Mice Can Regenerate New Hair Follicles After Wounding

Results suggest Wnt activators may help hair regeneration

WEDNESDAY, May 16 (HealthDay News) -- Adult mice can regenerate hair follicles after being wounded due to the activation of Wnt signaling pathways in epithelial cells that do not normally form hair, researchers report in the May 17 issue of Nature.

George Cotsarelis, M.D., of the University of Pennsylvania School of Medicine in Philadelphia, and colleagues sought to characterize structures that resembled developing hair follicles that they noticed in large healing wounds in genetically normal mice. Wounding was accomplished by removing a 1 cm-square area of full-thickness back skin.

The investigators found that within weeks after wounding, new hair follicles were present and expressed markers of follicle differentiation similar to those observed during embryogenesis. Genetically labeled epidermal stem cells were rarely found in the regenerated hair follicles suggesting that new follicles originate from cells outside the hair follicle stem cell niche.

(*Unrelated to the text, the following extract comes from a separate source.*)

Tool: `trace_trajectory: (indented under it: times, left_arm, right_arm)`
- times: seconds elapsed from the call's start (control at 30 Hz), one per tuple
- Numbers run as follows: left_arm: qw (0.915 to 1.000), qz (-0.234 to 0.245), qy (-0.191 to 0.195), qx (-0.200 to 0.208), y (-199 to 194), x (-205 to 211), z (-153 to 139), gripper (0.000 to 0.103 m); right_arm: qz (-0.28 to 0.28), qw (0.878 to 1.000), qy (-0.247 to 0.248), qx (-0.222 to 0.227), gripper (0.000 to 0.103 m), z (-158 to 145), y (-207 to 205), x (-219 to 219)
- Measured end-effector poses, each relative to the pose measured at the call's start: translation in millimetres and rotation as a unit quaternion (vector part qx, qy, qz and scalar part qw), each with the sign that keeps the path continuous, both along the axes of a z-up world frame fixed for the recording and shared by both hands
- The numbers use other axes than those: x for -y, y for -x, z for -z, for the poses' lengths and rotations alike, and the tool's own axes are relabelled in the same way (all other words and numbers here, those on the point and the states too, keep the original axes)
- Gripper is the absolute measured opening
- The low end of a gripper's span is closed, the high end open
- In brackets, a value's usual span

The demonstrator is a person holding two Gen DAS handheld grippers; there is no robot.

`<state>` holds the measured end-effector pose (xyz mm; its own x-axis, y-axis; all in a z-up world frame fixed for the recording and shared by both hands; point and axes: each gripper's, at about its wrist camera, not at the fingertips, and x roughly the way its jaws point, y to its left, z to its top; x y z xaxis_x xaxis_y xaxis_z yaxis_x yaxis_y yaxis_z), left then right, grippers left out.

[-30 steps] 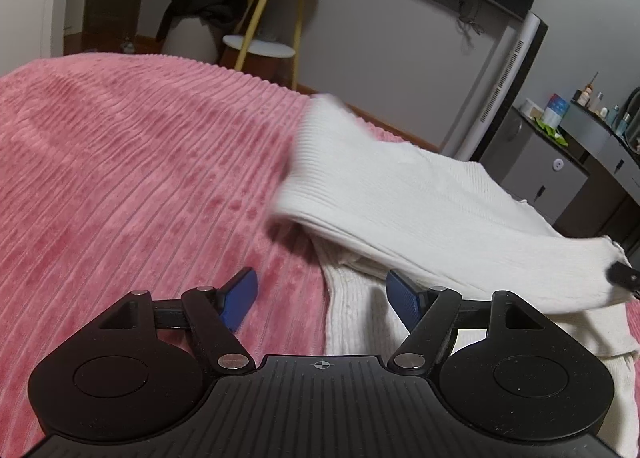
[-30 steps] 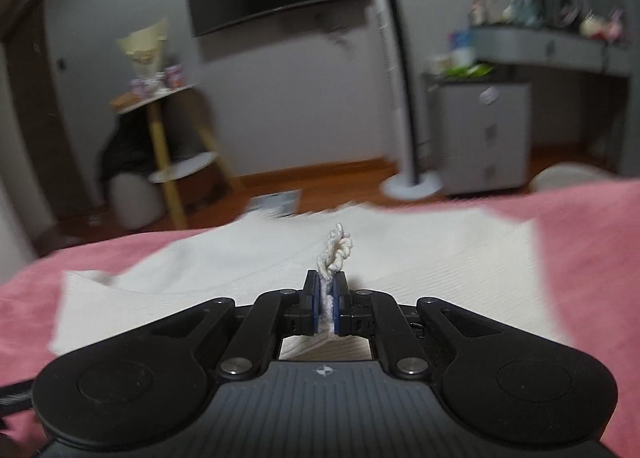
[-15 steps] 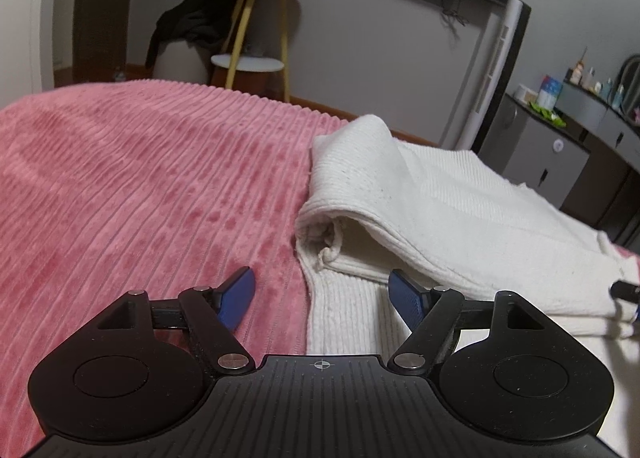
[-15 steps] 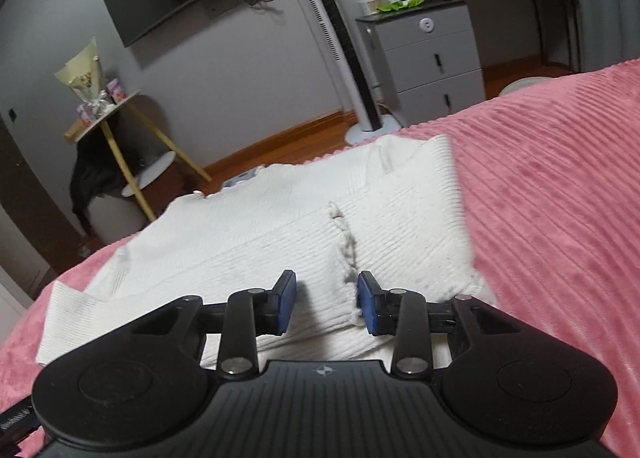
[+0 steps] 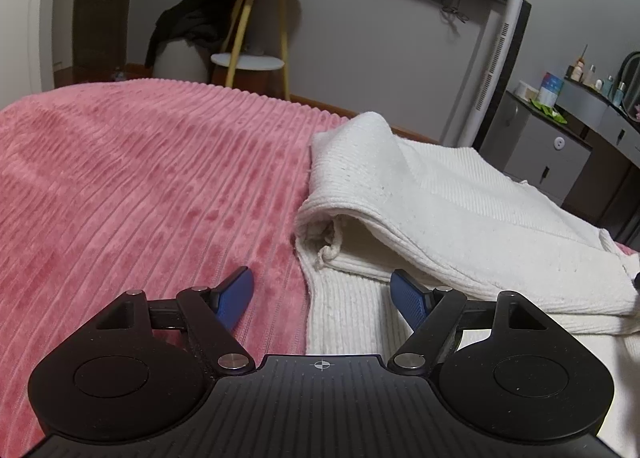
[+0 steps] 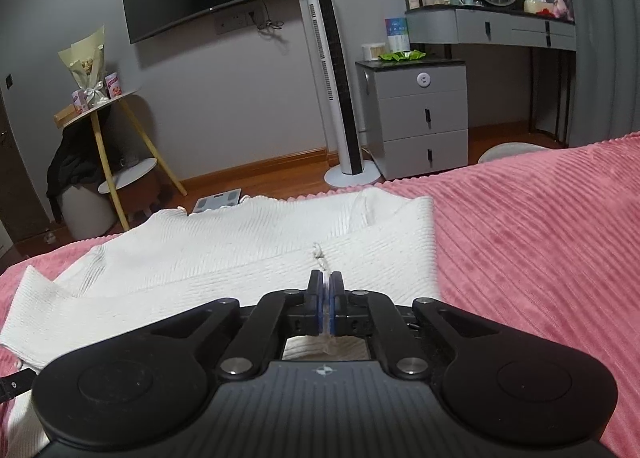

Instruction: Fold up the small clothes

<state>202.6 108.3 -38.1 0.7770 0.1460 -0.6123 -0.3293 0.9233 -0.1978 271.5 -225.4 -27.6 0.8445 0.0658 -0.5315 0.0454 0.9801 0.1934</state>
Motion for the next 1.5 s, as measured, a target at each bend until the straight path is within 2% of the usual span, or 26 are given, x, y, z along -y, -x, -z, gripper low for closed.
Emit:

Regeneration could be enhanced or diminished by activating or inhibiting the Wnt signaling pathway, respectively.

"This de novo formation of hair follicles in adult animals recapitulates embryogenesis at the molecular level, and provides a potential window for manipulating the number of hair follicles that form, by exposure to Wnts," the authors write. "This raises the possibility of treating acute wounds with modulators of the Wnt pathway to decrease scar formation, and treating hair loss by regenerating follicles through wounding and Wnt pathway activation."